- [REQUIRED ACTION] List all lines of the data containing the word "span".

- [Data excerpts]
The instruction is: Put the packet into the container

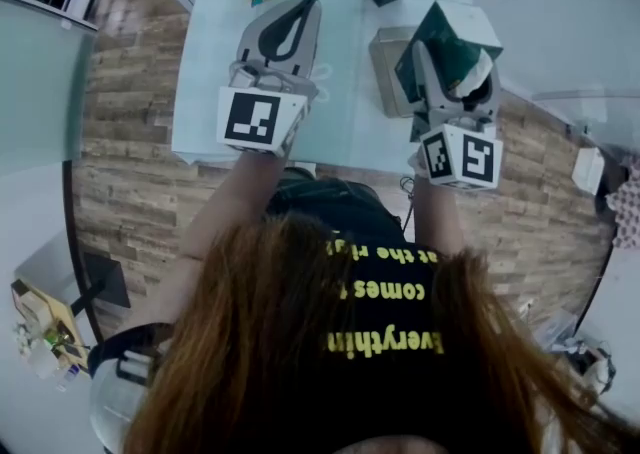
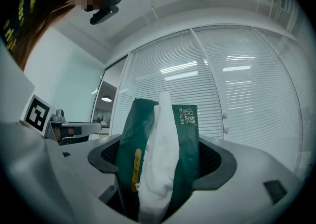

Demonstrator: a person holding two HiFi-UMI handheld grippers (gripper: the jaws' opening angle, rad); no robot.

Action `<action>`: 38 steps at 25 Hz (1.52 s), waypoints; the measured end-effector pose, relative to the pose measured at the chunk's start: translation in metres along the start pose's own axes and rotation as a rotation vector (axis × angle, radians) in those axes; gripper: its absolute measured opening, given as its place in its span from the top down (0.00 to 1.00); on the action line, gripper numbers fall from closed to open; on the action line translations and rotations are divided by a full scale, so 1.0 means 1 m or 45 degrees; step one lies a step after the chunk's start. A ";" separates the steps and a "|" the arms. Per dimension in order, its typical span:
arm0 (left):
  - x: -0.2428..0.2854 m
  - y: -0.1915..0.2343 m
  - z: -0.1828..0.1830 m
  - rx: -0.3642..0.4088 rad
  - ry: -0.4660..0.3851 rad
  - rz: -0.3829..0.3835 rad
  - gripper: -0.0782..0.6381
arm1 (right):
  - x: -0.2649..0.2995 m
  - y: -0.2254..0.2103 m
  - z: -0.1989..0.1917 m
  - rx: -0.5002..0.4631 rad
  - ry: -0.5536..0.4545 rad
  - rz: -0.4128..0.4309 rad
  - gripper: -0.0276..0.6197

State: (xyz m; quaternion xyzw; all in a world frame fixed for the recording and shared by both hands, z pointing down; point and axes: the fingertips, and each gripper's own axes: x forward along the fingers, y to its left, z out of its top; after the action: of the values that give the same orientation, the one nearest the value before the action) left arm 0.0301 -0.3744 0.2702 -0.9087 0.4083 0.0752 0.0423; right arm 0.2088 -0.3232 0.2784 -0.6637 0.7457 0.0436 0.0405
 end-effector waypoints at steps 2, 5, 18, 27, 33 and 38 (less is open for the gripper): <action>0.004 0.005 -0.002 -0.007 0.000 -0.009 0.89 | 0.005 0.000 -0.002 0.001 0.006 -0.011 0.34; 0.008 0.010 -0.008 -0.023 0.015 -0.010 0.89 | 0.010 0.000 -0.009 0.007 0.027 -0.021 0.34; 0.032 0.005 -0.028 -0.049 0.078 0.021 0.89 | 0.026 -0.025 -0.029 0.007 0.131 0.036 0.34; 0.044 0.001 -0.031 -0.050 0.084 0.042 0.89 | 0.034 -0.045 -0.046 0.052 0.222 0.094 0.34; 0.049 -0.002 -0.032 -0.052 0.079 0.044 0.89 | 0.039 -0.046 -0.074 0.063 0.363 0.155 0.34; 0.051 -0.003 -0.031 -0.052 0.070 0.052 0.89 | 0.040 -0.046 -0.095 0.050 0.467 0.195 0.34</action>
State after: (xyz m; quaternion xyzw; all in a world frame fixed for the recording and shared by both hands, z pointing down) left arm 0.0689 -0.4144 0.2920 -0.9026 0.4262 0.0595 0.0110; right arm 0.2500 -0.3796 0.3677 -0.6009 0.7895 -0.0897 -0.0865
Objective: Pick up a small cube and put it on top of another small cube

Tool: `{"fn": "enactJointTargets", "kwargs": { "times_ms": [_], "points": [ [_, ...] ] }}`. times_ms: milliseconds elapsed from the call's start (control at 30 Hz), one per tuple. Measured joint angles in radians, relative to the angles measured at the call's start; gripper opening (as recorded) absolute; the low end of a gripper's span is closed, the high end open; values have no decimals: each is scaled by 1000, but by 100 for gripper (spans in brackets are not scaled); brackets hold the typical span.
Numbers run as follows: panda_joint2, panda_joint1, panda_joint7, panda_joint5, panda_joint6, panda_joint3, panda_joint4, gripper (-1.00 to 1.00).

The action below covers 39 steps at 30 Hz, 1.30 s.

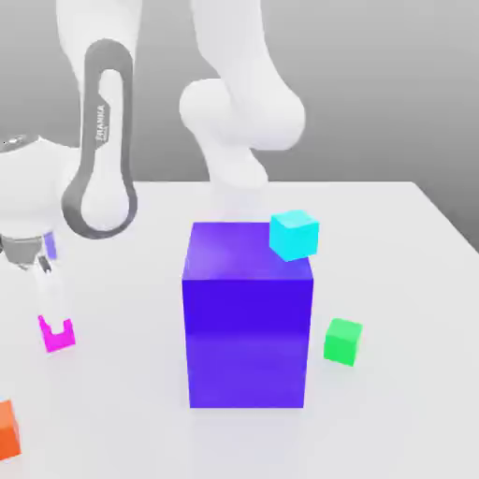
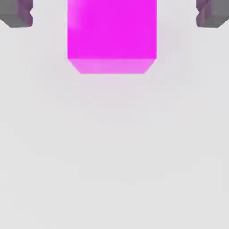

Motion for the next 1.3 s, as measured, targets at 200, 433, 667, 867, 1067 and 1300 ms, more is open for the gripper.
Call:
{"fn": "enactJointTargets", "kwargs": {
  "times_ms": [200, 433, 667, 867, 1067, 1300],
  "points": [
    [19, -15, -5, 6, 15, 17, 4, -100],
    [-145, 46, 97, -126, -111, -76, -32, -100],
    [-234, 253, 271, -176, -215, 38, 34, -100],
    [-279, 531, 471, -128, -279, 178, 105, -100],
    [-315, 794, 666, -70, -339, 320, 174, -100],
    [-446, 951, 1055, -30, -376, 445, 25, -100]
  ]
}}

- [RESPONSE]
Action `<action>`: 38 steps at 25 Hz (1.52 s), waypoints; the measured end-effector pose, relative to the pose measured at the chunk's start: translation in metres along the start pose's own axes and rotation as a rotation vector (axis × angle, radians) in those axes; gripper: its absolute measured opening, given as its place in its span from the top down (0.00 to 1.00); on the action line, gripper numbers fall from closed to open; on the action line translations and rotations are divided by a full scale, so 1.0 means 1 m or 45 degrees; step one lies a step after the chunk's start. A ";" separates the steps and a "|" the arms. Per dimension in order, its typical span:
Tool: `{"fn": "enactJointTargets", "kwargs": { "times_ms": [_], "points": [ [_, ...] ] }}`. times_ms: milliseconds elapsed from the call's start (control at 30 Hz), one per tuple. Measured joint angles in radians, relative to the angles measured at the call's start; gripper opening (as recorded) absolute; the low end of a gripper's span is closed, the high end open; values have no decimals: each is scaled by 1000, but by 100 for gripper (spans in brackets are not scaled); brackets hold the typical span.

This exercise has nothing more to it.